Now back to the story of Victor Van Dort. Shy, clumsy, and awkward (think Johnny Depp in The Legend of Sleepy Hollow, another Burton film) Victor is set up on an arranged marriage by his parents with Victoria Everglot (Emily Watson). The marriage is meant to “better” the current social and financial standings of the respective families. While Victor and Emily were initially hesitant to marry a stranger, they actually do end up falling in love (at first sight) and have become more enthusiastic about their union. While everything seems set for a happily ever after, Victor unknowingly ruins everything when he placed his ring on a supposed piece of twig, awakening Emily, the Corpse Bride.
She then claims that she and Victor are now “married” and takes Victor to the Land of the Dead but of course, his heart still beats for Victoria.
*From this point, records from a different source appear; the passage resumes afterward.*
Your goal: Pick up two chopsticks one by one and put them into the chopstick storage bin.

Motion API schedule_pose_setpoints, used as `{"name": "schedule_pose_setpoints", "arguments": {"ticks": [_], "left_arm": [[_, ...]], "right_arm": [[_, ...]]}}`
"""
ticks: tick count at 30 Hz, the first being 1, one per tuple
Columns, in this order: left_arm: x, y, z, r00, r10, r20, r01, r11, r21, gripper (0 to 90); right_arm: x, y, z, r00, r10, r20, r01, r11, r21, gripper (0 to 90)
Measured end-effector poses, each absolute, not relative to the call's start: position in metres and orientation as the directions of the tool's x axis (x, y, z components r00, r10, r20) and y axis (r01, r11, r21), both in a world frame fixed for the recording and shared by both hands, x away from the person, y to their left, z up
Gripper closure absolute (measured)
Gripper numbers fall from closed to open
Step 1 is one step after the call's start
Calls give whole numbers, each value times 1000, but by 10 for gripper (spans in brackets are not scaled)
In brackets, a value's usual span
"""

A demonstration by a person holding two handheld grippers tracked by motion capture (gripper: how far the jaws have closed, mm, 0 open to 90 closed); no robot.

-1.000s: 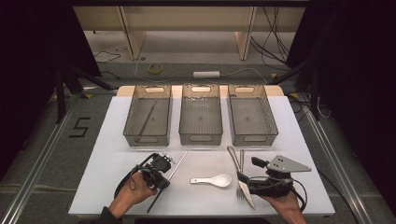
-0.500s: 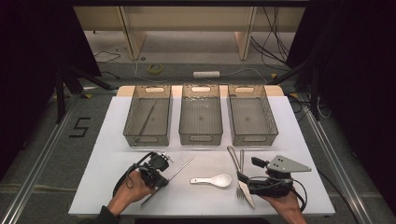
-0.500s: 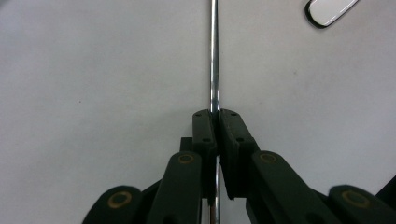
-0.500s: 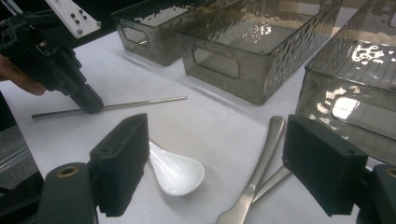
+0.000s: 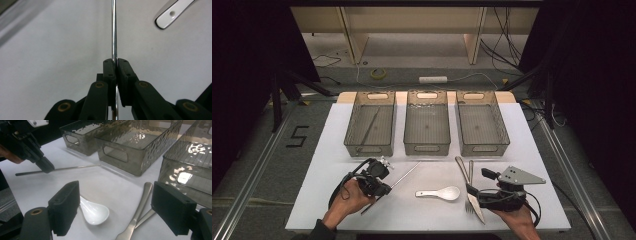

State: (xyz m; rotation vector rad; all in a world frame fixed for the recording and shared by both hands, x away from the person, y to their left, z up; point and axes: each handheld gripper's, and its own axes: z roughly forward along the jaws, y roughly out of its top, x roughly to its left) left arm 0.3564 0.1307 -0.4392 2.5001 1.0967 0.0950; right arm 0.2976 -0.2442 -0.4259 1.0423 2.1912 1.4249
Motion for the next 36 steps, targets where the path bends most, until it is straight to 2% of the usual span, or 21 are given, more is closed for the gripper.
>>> {"name": "schedule_pose_setpoints", "arguments": {"ticks": [17,36], "left_arm": [[378,158,-390,644,759,-98,657,-482,580,851],[434,197,-360,534,842,-78,640,-342,688,851]], "right_arm": [[298,-245,-426,-679,725,117,402,233,885,239],[300,-246,-427,-673,729,125,409,226,884,239]]}}
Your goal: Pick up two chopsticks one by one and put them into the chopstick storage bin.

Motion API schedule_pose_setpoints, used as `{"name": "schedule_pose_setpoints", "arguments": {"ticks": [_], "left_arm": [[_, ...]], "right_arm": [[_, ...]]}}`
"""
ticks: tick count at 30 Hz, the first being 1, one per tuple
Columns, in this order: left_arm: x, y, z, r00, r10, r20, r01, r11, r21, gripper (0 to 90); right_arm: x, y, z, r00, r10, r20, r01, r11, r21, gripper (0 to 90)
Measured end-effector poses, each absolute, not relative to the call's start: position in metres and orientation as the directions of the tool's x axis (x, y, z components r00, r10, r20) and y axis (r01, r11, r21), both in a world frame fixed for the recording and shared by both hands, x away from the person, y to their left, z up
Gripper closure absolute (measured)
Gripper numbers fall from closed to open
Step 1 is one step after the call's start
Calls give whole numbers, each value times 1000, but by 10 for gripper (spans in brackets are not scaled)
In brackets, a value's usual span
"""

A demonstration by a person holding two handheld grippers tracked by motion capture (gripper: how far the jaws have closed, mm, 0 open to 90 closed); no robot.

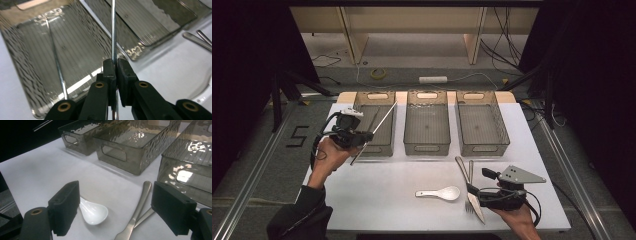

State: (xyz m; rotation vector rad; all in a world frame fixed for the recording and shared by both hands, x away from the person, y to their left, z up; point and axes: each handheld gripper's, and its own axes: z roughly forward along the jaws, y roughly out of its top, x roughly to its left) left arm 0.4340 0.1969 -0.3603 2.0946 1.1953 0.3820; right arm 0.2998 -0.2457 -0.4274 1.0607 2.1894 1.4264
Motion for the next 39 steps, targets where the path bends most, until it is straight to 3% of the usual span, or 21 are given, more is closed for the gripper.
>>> {"name": "schedule_pose_setpoints", "arguments": {"ticks": [20,39], "left_arm": [[489,216,-364,418,905,-82,657,-239,715,851],[517,223,-380,346,936,-61,674,-203,710,850]], "right_arm": [[300,-246,-428,-674,727,130,413,224,883,239],[300,-246,-428,-677,725,131,411,224,884,239]]}}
Victor’s journey from the Land of the Dead back to the Land of the Living is at times scary, exciting, and just like any good movie, you end up learning a thing or two about life and how people can be. While this story of finding “true love” and fighting for it has been wonderfully executed in animation, younger kids may have a hard time understanding why Emily died in the first place, the concept of arrange marriages, and what’s up with that creepy Lord Barkis Bittern.
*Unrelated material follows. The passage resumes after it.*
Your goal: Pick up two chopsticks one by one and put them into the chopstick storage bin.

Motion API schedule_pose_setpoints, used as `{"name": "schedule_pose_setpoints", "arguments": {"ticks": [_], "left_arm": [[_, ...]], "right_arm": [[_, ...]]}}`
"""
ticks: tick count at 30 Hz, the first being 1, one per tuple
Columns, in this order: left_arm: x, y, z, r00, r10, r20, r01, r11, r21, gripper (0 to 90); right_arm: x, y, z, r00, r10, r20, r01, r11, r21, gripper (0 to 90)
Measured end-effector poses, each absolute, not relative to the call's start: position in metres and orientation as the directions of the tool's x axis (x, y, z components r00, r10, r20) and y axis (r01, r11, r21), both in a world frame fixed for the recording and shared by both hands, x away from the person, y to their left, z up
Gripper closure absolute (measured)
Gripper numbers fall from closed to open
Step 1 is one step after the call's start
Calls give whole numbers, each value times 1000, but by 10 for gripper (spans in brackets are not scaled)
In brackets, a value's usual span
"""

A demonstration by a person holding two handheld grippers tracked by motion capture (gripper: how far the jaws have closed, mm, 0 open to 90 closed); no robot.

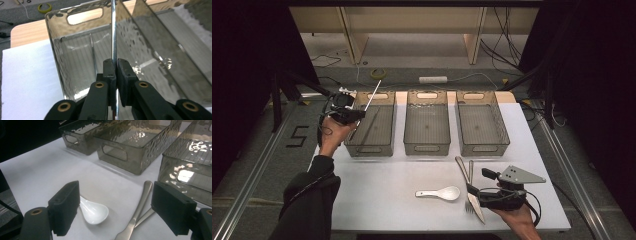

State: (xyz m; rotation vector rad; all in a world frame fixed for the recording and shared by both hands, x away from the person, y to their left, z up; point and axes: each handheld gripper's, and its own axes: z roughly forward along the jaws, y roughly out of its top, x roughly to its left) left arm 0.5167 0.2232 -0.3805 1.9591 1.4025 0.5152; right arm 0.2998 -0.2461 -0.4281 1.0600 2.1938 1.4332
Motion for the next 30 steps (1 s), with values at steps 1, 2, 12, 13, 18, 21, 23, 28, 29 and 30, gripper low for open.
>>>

Corpse Bride was nominated in the 78th Academy Awards for Best animated feature but lost out to Wallace & Gromit: The Curse of the Were-Rabbit – another stop motion animation film. Unlike Burton’s cult favorite, The Nightmare Before Christmas, Corpse Bride was shot with a battery of Canon EOS-1D Mark II digital SLRs.
Another interesting factoid about Corpse Bride is that it was actually based on an ancient Jewish folklore. In a legend found in the Shivkhey HoAri (a biographical collection of mystical stories about a renowned kabbalist, Rabbi Yitzchak Luria Ashkenazi), someone put a ring on what seemed to be a finger sticking out from the ground and jokingly pronounced the formal betrothal phrase, ending up unwillingly married to a woman from the underworld who claimed him as her husband. Fortunately for the man, according to the Arizal, the marriage was not valid as the man didn’t really willingly performed the betrothal but just to be safe, he had to divorce his corpse bride in accordance to Jewish law.
Corpse Bride was both a financial and critical success, a truly haunting story of love found and lost.